YOUR ASSIGNMENT :: Each line of the listing that contains "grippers" should be found and copied.

INPUT DATA ::
• • • •

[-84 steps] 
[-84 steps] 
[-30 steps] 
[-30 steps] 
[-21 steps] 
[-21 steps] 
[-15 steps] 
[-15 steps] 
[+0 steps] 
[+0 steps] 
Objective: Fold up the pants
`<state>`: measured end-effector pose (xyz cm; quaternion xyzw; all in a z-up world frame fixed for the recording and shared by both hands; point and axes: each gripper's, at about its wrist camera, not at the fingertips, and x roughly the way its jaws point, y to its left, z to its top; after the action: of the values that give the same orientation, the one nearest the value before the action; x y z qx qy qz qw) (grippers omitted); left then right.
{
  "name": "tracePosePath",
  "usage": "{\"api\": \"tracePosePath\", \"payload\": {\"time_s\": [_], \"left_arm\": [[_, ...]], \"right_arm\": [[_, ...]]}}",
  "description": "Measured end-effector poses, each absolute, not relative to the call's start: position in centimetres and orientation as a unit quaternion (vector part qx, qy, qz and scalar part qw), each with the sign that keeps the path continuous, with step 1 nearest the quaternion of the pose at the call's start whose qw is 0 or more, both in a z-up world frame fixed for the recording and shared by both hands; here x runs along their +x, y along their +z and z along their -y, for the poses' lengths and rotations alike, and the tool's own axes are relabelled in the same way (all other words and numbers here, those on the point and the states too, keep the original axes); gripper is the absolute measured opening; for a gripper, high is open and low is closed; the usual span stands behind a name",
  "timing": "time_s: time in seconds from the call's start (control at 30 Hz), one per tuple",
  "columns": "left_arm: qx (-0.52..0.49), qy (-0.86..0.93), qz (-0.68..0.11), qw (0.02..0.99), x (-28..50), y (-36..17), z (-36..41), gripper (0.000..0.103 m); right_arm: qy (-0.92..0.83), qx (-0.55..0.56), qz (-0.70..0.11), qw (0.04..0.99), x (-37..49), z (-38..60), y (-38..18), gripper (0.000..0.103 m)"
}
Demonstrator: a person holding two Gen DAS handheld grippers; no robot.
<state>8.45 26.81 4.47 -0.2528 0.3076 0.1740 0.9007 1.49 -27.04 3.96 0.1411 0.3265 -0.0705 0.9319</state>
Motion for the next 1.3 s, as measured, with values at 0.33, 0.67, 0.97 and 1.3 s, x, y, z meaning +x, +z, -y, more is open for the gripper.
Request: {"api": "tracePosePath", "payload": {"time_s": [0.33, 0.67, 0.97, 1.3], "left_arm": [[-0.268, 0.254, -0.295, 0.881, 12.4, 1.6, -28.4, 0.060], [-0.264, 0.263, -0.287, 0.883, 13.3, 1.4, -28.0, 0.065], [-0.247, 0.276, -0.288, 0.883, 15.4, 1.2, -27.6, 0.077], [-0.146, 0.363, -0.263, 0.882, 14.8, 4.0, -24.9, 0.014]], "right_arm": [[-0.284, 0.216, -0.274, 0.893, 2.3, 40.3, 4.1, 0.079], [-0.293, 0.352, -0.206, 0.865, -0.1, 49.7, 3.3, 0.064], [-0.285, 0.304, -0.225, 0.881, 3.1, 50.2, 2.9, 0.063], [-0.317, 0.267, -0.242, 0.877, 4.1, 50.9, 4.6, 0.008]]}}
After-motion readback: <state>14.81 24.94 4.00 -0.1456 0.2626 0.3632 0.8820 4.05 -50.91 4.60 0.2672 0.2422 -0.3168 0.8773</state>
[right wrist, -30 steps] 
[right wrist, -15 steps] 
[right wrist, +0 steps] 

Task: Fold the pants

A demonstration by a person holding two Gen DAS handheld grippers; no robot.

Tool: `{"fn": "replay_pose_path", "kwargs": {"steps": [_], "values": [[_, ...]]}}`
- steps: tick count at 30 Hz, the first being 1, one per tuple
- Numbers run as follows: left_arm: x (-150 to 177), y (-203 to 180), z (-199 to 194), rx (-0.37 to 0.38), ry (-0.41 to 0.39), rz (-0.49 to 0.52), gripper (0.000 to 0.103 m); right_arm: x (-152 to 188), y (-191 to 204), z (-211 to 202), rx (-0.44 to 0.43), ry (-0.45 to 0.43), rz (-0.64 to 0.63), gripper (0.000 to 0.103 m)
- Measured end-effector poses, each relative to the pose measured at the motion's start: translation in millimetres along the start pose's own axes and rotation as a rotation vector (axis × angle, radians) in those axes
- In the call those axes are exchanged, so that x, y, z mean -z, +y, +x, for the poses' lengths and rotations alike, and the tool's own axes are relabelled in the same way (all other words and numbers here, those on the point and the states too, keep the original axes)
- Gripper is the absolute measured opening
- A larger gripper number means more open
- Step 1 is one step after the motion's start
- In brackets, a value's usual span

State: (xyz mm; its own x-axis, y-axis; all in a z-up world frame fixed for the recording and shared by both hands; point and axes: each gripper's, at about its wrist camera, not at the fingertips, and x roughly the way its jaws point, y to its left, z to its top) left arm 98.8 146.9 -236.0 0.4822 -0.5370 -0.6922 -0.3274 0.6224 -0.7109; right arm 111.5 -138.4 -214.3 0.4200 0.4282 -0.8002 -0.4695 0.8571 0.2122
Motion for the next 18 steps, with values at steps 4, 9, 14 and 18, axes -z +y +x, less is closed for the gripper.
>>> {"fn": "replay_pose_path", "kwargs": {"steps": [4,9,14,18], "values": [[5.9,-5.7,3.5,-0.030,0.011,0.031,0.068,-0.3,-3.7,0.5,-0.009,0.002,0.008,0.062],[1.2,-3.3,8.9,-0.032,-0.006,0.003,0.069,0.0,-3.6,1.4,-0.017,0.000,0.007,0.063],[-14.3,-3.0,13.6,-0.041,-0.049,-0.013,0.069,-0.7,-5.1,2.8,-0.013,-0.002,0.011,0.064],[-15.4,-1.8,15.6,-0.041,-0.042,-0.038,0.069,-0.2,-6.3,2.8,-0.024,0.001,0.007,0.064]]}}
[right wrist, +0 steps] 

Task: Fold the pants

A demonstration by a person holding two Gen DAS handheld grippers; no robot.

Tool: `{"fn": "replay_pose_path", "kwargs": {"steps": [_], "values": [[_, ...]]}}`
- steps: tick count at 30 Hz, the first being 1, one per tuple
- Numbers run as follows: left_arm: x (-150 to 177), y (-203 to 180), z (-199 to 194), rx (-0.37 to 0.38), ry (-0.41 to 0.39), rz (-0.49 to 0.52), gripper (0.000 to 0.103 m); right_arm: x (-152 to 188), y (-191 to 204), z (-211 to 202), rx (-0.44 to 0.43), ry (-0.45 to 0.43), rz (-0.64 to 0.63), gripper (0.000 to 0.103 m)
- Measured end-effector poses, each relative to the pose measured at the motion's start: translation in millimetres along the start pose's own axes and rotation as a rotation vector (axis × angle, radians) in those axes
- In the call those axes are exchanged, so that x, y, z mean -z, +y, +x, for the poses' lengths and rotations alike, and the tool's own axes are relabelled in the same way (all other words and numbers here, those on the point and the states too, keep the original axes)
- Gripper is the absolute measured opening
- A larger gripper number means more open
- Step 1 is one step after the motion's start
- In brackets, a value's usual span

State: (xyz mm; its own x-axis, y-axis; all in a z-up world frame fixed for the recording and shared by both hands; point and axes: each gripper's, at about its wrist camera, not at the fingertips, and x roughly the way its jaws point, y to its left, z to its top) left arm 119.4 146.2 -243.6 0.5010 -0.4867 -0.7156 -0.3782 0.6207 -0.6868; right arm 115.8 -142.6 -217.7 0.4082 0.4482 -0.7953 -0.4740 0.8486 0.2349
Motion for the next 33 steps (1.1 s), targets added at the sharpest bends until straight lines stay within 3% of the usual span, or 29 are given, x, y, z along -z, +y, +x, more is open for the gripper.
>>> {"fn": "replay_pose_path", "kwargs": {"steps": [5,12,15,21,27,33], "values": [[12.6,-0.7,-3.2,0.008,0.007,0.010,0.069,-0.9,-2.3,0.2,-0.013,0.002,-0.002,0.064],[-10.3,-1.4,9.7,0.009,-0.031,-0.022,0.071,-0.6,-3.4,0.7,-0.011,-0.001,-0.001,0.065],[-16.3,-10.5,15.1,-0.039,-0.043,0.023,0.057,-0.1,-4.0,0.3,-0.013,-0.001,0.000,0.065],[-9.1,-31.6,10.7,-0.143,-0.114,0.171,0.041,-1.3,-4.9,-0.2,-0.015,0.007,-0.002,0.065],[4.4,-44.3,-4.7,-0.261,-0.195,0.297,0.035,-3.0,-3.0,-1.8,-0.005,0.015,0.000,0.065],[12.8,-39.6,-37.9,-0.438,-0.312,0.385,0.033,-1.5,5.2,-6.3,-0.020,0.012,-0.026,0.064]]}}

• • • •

EXERCISE RESULT ::
`<state>`: measured end-effector pose (xyz cm; quaternion xyzw; all in a z-up world frame fixed for the recording and shared by both hands; point and axes: each gripper's, at about its wrist camera, not at the fingertips, and x roughly the way its jaws point, y to its left, z to its top; after the action: of the values that give the same orientation, the one nearest the value before the action; x y z qx qy qz qw) (grippers omitted); left then right.
Demonstrator: a person holding two Gen DAS handheld grippers; no robot.
A demonstration by a person holding two Gen DAS handheld grippers; no robot.
A demonstration by a person holding two Gen DAS handheld grippers; no robot.

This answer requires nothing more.